SVB Securities is an investment bank, specializing in healthcare and technology. SVB Securities was founded in 1995 by Jeffrey A. Leerink, and is headquartered in Boston, with offices in New York City, San Francisco, and Charlotte.

History

SVB Securities was founded in 1995 as Leerink Swann LLC. The following year, the bank established MEDACorp expert network as a joint venture with Dr. Dan Dubin. It acted as a strategic knowledge resource at SVB Leerink, using validation of new products and commercial viability in the assessment of company financials, and corporate due diligence in the medial field as part of a merger and acquistion advisory or capital raising.

In 1999, Inc. named the bank as the magazine's America's 500 fastest growing private companies.

A 2010 probe into expert network focused on potential for conflict of interest and insider dealings through expert network across the entire industry.

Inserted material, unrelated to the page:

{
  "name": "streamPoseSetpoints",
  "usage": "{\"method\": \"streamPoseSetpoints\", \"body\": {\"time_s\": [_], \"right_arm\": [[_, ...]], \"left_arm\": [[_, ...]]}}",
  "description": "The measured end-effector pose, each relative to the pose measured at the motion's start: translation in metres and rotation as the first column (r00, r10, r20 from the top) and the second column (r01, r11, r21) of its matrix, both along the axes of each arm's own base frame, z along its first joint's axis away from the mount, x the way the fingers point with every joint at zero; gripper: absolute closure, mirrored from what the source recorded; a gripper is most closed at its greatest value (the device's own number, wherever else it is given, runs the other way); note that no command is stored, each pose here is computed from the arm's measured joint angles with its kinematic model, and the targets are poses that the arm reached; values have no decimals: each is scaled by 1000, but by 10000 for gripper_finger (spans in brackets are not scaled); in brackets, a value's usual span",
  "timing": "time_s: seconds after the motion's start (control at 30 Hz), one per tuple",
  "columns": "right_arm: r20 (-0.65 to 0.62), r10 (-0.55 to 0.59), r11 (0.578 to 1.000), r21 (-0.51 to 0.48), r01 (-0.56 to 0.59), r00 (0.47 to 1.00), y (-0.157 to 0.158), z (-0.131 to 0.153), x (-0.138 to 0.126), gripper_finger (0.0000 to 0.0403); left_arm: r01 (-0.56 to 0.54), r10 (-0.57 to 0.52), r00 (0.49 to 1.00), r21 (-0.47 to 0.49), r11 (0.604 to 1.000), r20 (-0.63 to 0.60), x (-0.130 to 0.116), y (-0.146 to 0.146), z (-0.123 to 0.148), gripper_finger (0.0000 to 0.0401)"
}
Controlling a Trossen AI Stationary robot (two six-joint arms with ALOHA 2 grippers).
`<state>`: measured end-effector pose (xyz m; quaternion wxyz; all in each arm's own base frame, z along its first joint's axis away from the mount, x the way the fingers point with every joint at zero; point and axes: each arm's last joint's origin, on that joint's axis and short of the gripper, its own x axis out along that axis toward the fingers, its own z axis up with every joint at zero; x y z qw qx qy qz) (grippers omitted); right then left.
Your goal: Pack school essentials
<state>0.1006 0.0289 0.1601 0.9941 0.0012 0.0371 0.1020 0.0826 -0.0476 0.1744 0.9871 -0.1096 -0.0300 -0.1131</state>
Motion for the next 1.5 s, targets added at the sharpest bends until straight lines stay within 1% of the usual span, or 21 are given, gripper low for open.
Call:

The U.S. Securities and Exchange Commission (SEC) investigated a 2009 merger between Cougar Biotech and Johnson & Johnson in which Leerink advised Cougar. MedaTech client SAC Capital had been an investor in Cougar Biotech. The focus of the investigation was whether any information about the transaction flowed from Leerink via MedaTech to SAC. According to Leerink, the firm operated strict information barriers. Speculations about MedaTech's shut down as part of the investigation proved unfounded.

In 2012, the SEC charged a former Leerink analyst for insider trading. The analyst had obtained confidential information about a merger transaction Leerink was working on and passed this information on to a friend to place trades on his behalf. The analyst gained around $600,000 from this investment and was later sentenced for insider trading.

In 2014, Leerink Swann was rebranded as Leerink Partners LLC, which by 2019, was called SVB Leerink, and was acquired by SVB Financial Group.

In 2022, SVB acquired media and telecom research company MoffettNathanson. Further, SVB Leerink was rebranded as SVB Securities LLC.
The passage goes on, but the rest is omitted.